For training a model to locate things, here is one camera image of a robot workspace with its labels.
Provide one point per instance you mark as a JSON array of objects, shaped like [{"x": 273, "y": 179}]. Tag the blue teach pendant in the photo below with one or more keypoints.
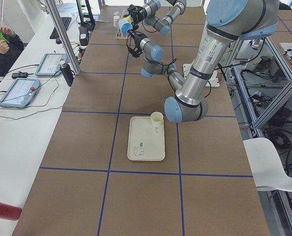
[
  {"x": 20, "y": 93},
  {"x": 49, "y": 64}
]

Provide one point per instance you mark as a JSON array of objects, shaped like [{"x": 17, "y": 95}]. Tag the black water bottle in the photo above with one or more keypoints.
[{"x": 66, "y": 72}]

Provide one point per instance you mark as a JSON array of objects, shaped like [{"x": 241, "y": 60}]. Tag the pale green plastic cup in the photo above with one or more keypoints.
[{"x": 156, "y": 119}]

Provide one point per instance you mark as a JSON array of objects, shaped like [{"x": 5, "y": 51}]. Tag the white wire cup rack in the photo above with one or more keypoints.
[{"x": 122, "y": 14}]

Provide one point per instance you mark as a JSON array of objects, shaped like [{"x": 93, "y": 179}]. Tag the aluminium frame post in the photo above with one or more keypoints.
[{"x": 51, "y": 5}]

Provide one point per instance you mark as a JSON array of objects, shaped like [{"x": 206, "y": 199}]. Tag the near blue teach pendant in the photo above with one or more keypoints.
[{"x": 20, "y": 93}]

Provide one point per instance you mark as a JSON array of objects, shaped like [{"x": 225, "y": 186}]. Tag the green plastic tool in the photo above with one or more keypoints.
[{"x": 2, "y": 37}]

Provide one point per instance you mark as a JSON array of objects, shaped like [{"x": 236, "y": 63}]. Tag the black power adapter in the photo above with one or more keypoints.
[{"x": 19, "y": 75}]

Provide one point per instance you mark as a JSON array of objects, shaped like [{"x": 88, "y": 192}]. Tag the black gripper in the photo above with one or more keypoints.
[
  {"x": 136, "y": 38},
  {"x": 138, "y": 12}
]

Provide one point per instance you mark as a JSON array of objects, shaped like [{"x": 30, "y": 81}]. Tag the yellow plastic cup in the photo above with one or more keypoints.
[{"x": 128, "y": 19}]

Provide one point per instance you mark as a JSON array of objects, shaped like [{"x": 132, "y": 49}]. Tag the far blue teach pendant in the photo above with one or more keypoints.
[{"x": 49, "y": 64}]

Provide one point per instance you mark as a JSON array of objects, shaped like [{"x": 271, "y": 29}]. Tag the pink plastic cup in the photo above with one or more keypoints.
[{"x": 116, "y": 19}]

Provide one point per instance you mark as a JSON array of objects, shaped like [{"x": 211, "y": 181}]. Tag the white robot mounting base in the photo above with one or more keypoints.
[{"x": 213, "y": 79}]

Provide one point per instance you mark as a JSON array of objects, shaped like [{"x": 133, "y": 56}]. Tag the blue plastic cup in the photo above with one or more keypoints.
[{"x": 124, "y": 26}]

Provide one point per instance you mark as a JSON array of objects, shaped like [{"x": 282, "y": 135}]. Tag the person in black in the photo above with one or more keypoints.
[{"x": 9, "y": 52}]

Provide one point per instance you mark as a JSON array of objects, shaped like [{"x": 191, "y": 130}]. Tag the red bottle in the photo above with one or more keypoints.
[{"x": 9, "y": 212}]

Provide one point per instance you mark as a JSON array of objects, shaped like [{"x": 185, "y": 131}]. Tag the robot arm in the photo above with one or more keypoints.
[
  {"x": 163, "y": 17},
  {"x": 226, "y": 21}
]

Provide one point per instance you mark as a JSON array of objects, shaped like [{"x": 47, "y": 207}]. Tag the white chair at right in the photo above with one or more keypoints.
[{"x": 266, "y": 166}]

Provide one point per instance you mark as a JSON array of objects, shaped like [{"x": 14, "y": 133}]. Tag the cream plastic tray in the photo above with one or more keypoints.
[{"x": 145, "y": 142}]

■ **About this task**: Set down all the data again exactly as above, pictures excluded.

■ **Reply to the task**:
For training a model to locate things, here is one camera image of a robot workspace with its labels.
Provide one point per instance you mark as a JSON array of objects, shaped like [{"x": 273, "y": 179}]. Tag the blue teach pendant in the photo below with one or more keypoints.
[
  {"x": 20, "y": 93},
  {"x": 49, "y": 64}
]

Provide one point per instance you mark as a JSON array of objects, shaped like [{"x": 17, "y": 95}]. Tag the black water bottle in the photo above with one or more keypoints.
[{"x": 66, "y": 72}]

Provide one point per instance you mark as a JSON array of objects, shaped like [{"x": 241, "y": 60}]. Tag the pale green plastic cup in the photo above with one or more keypoints.
[{"x": 156, "y": 119}]

Provide one point per instance you mark as a JSON array of objects, shaped like [{"x": 5, "y": 51}]. Tag the white wire cup rack in the photo above with one or more keypoints.
[{"x": 122, "y": 14}]

Provide one point per instance you mark as a JSON array of objects, shaped like [{"x": 93, "y": 179}]. Tag the aluminium frame post in the photo above with one or more keypoints.
[{"x": 51, "y": 5}]

Provide one point per instance you mark as a JSON array of objects, shaped like [{"x": 206, "y": 199}]. Tag the near blue teach pendant in the photo above with one or more keypoints.
[{"x": 20, "y": 93}]

Provide one point per instance you mark as a JSON array of objects, shaped like [{"x": 225, "y": 186}]. Tag the green plastic tool in the photo above with one or more keypoints.
[{"x": 2, "y": 37}]

Provide one point per instance you mark as a JSON array of objects, shaped like [{"x": 236, "y": 63}]. Tag the black power adapter in the photo above with one or more keypoints.
[{"x": 19, "y": 75}]

Provide one point per instance you mark as a JSON array of objects, shaped like [{"x": 88, "y": 192}]. Tag the black gripper in the photo above with one or more keypoints.
[
  {"x": 136, "y": 38},
  {"x": 138, "y": 12}
]

Provide one point per instance you mark as a JSON array of objects, shaped like [{"x": 30, "y": 81}]. Tag the yellow plastic cup in the photo above with one or more keypoints.
[{"x": 128, "y": 19}]

Provide one point per instance you mark as a JSON array of objects, shaped like [{"x": 132, "y": 49}]. Tag the far blue teach pendant in the photo above with one or more keypoints.
[{"x": 49, "y": 64}]

Provide one point per instance you mark as a JSON array of objects, shaped like [{"x": 271, "y": 29}]. Tag the pink plastic cup in the photo above with one or more keypoints.
[{"x": 116, "y": 19}]

Provide one point per instance you mark as a JSON array of objects, shaped like [{"x": 211, "y": 181}]. Tag the white robot mounting base in the photo above with one or more keypoints.
[{"x": 213, "y": 79}]

Provide one point per instance you mark as a JSON array of objects, shaped like [{"x": 133, "y": 56}]. Tag the blue plastic cup in the photo above with one or more keypoints.
[{"x": 124, "y": 26}]

Provide one point per instance you mark as a JSON array of objects, shaped like [{"x": 282, "y": 135}]. Tag the person in black in the photo above with one or more keypoints.
[{"x": 9, "y": 52}]

Provide one point per instance you mark as a JSON array of objects, shaped like [{"x": 191, "y": 130}]. Tag the red bottle in the photo above with one or more keypoints.
[{"x": 9, "y": 212}]

Provide one point per instance you mark as a JSON array of objects, shaped like [{"x": 185, "y": 131}]. Tag the robot arm in the photo above with one or more keypoints.
[
  {"x": 163, "y": 17},
  {"x": 226, "y": 21}
]

Provide one point per instance you mark as a JSON array of objects, shaped like [{"x": 47, "y": 207}]. Tag the white chair at right in the photo above with one or more keypoints.
[{"x": 266, "y": 166}]

Provide one point per instance you mark as a JSON array of objects, shaped like [{"x": 14, "y": 133}]. Tag the cream plastic tray in the photo above with one or more keypoints.
[{"x": 145, "y": 142}]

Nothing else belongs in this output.